With ten tons of ma­te­rial al­ready re­cy­cled, the project has a strong im­pact, not just on dig­i­tal in­clu­sion and so­cial in­te­gra­tion, but on the cir­cu­lar econ­omy. Any­one can do­nate, whether in­di­vid­u­als or busi­nesses. Dur­ing Sil­i­con's visit to the as­so­ci­a­tion's workspace, we met a man­ager of the Mu­dam – Lux­em­bourg's modern art mu­seum – who came to do­nate a box filled with un­used com­puter mice and key­boards, fol­low­ing ex­hi­bi­tions that re­quired the screens only.

"We want to cre­ate aware­ness. As long as not ev­ery­one has a mo­bile phone or a com­puter, we should not throw them away, but in­stead re­cy­cle and re­use them. I would like us to spread the prin­ci­ple of zero waste in Lux­em­bourg and, given the size of the coun­try, we should be 100% in­clu­sive at the dig­i­tal level. It's a po­lit­i­cal mes­sage! It is eth­i­cally wrong not to give these re­sources to those who need them,” De la Hamette in­sisted.

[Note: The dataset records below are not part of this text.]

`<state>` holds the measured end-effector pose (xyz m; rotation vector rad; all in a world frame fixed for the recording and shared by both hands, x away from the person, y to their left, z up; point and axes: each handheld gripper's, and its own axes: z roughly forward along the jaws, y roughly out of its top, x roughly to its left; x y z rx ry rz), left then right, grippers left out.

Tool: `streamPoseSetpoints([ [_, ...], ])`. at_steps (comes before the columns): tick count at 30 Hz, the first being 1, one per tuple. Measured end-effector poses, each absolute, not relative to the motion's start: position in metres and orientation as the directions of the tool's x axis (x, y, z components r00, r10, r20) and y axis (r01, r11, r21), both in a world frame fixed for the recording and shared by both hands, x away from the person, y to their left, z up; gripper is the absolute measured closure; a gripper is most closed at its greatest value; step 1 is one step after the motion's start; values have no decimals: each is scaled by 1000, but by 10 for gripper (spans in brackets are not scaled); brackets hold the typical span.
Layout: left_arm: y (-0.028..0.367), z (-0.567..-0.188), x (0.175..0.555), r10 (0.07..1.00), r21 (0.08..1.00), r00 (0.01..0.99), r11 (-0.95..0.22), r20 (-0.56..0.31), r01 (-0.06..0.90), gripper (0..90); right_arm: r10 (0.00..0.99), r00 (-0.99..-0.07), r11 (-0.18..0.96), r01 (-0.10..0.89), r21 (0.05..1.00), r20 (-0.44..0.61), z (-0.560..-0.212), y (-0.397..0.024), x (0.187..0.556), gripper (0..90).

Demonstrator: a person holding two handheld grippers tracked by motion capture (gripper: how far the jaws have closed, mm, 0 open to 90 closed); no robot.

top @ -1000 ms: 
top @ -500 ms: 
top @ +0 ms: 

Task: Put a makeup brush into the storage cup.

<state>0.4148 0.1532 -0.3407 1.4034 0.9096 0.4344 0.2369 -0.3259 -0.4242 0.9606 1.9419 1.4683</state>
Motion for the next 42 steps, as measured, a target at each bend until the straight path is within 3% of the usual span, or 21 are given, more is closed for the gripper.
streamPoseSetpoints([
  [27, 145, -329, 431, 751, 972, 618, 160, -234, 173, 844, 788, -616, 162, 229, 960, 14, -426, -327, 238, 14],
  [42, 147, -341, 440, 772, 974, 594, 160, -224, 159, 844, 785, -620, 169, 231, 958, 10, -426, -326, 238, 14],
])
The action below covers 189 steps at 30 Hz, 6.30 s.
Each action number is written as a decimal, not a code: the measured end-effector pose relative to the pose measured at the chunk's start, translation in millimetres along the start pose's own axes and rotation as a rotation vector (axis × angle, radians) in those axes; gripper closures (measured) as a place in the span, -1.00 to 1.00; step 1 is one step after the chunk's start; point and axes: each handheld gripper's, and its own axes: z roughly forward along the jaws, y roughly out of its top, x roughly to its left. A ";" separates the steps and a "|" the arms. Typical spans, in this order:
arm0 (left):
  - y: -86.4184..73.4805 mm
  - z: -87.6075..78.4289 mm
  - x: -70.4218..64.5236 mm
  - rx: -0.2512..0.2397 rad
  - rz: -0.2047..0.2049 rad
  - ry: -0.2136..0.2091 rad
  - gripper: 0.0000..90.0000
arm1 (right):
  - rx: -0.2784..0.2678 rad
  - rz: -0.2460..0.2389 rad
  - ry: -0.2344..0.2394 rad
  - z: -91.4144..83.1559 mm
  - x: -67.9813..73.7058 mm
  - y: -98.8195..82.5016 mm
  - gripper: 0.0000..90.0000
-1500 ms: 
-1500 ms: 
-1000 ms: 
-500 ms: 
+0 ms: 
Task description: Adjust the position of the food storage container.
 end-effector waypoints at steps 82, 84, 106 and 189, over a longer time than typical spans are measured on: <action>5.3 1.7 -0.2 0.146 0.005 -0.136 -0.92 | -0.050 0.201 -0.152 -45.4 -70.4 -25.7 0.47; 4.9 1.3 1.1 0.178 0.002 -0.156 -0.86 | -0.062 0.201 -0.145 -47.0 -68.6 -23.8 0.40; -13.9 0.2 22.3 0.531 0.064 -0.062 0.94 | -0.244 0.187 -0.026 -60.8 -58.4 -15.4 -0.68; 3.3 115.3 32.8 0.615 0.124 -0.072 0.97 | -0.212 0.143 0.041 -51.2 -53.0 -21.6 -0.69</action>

*Launched at the end of De­cem­ber 2015 by the Oeu­vre Na­tionale de Secours Grande-duchesse Char­lotte in re­sponse to the refugee cri­sis and so­ci­ety's sol­i­dar­ity, Mateneen is a call for unique projects in Europe. It has a fund of €12 mil­lion. More than 80 projects can be de­ployed in nine sec­tors: cul­ture, sus­tain­able de­vel­op­ment, ed­u­ca­tion/train­ing, em­ploy­ment, in­for­ma­tion/ co­or­di­na­tion, hous­ing, com­mu­nity mee­tups, health/psy­cho­log­i­cal sup­port and re­source sup­port.